§ **Instructions to follow**:
Only one stretch of the data below is needed. Output the lines from the one with "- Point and" up to and including the one with "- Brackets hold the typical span", exactly as they stand.

§ **Material provided**:
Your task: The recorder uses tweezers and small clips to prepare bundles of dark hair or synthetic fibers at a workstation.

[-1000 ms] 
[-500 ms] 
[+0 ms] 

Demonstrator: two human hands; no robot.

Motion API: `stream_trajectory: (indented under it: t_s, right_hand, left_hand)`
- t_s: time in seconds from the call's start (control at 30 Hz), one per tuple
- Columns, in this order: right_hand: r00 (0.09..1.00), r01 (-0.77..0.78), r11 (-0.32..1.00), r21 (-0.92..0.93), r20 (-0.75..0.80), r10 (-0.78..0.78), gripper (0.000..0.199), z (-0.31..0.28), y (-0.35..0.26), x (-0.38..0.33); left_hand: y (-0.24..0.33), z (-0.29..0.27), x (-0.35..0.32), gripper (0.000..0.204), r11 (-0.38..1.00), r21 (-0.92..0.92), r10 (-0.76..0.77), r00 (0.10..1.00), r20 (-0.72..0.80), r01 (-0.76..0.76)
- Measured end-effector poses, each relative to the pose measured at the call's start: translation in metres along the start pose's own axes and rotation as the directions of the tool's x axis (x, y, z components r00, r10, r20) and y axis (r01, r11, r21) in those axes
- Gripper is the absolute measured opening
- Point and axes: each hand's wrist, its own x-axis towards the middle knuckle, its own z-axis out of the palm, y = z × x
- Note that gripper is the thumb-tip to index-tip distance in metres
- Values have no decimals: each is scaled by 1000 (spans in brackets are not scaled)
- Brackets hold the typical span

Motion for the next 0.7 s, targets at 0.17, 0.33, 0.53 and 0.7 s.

§ **Task output**:
- Point and axes: each hand's wrist, its own x-axis towards the middle knuckle, its own z-axis out of the palm, y = z × x
- Note that gripper is the thumb-tip to index-tip distance in metres
- Values have no decimals: each is scaled by 1000 (spans in brackets are not scaled)
- Brackets hold the typical span

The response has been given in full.